Hayek’s influence on Cato is profound. Two of Cato’s first books were by Hayek: A Tiger by the Tail: The Keynesian Legacy of Inflation & Unemployment and Monetary Policy: Government as Generator of the “Business Cycle.” Perhaps more than any other intellectual in the twentieth century, Hayek has inspired Cato and its researchers to develop policies that ensure a free society. When Cato moved into its current location in 1992, its auditorium was named in Hayek’s honor.
Friedman’s Nobel Prize had a similar impact. After getting the prize in 1976, Friedman wrote a best-seller, got his own 10-part PBS series Free to Choose and became President Ronald Reagan’s economic advisor, where he had a chance to put the society-crushing policies he developed in Chile under Pinochet.
Friedman would spend the rest of his time denying it, but he was deeply involved and invested in the Pinochet’s totalitarian-corporate economic experiment. Chilean economist Orlando Letelier published an article inThe Nation in 1976 outing Milton Friedman as the “intellectual architect  and unofficial adviser for the team of economists now running the Chilean economy” on behalf of foreign corporations. A month later Letelier was assassinated in D.C. by Chilean secret police using a car bomb.
Friedman’s monetary theory was used by Federal Reserve Bank Chairman Paul Volcker to restrict the money supply, plunging American into a deep recession, doubling the unemployment rate and had the added bonus of getting Reagan elected President. . . . And Hayek and Friedman were just the beginning.
For instance, in 1997 two economists won an award for their derivative risk models that minimized risk, just before the derivatives would explode in the 2000s real estate bubble.

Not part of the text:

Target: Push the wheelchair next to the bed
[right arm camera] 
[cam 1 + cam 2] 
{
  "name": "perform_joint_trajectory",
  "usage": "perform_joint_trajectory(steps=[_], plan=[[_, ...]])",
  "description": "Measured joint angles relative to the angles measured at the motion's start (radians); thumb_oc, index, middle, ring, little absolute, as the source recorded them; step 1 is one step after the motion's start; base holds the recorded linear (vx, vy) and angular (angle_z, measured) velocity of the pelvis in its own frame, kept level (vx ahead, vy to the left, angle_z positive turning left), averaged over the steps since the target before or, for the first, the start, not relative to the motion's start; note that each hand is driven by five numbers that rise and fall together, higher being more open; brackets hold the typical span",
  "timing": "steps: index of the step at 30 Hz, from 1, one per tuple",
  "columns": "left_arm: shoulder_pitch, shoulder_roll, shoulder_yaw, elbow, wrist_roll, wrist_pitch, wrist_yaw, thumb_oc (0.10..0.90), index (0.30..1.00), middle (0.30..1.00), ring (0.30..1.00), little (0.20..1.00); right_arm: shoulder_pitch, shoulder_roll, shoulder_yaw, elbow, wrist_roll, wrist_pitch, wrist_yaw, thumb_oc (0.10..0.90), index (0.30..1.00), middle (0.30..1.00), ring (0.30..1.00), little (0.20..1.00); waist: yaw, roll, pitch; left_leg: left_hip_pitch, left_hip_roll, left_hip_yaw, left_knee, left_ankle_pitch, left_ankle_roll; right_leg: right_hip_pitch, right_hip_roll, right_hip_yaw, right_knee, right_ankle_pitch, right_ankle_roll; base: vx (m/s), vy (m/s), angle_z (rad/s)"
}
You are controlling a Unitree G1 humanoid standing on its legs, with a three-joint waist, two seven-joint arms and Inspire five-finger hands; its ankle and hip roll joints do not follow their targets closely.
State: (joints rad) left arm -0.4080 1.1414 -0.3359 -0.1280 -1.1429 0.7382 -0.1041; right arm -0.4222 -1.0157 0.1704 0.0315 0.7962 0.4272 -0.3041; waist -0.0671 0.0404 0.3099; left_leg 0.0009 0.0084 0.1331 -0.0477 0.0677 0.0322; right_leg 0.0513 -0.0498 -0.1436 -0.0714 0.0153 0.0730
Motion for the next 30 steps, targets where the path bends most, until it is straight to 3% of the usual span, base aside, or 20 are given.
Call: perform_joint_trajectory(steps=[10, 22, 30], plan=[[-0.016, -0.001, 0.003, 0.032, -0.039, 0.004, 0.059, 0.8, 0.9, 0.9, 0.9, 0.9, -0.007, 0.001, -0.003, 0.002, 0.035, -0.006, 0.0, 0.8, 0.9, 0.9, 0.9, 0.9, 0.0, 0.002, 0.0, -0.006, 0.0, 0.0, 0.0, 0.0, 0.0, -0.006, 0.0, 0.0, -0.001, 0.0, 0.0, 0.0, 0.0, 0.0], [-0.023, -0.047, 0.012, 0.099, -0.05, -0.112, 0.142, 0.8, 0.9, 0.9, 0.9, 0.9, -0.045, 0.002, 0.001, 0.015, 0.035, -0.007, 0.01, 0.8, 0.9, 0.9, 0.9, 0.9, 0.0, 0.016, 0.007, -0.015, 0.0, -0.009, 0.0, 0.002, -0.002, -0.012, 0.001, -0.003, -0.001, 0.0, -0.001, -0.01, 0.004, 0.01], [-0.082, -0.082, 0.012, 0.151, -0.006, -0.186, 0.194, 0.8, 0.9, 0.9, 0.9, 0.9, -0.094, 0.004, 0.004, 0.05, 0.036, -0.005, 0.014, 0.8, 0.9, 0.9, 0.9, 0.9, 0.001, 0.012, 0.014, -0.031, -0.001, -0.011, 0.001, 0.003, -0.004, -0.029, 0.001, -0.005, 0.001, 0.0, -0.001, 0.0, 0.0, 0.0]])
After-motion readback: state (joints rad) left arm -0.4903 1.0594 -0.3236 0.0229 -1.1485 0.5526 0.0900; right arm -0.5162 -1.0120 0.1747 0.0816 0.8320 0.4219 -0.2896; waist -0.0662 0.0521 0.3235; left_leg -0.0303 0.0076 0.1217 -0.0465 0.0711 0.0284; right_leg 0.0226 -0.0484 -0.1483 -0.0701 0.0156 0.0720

The award was shared by economists Robert Merton and Myron Scholes for their work in figuring out how to value derivatives so as to minimize risk. The two economists used their Nobel-worthy economic models to run “the world’s biggest hedge fund,” which was called Long Term Capital Management (LTCM). And the fund really lived up to its name. Nine months after winning the Swedish Central Bank Prize in Economics, LTCM went belly-up, racking up over $1 billion in losses over a period of just two days. It was of course bailed out by then-Federal Reserve Chairman Alan Greenspan, who considered LTCM “too big to fail.”
Then there’s Vernon Smith. In 2002, Vernon Smith, adored and funded by Libertarians like Charles Koch, won the “Nobel” — his patron looked at the money he spent funding Smith’s academic career as a good investment, saying simply: “The Koch Foundation’s gift was an excellent investment.”
Smith’s research basically entailed setting up theoretical “wind tunnels” to test how, for example, the privatizations of markets would respond in various conditions all in a way that has nothing to do with reality.It will take a brave act to bring this sham to the attention of the public.
One year, one of the prize winners will have to speak out, and explain this ruse to the public as he wins the award.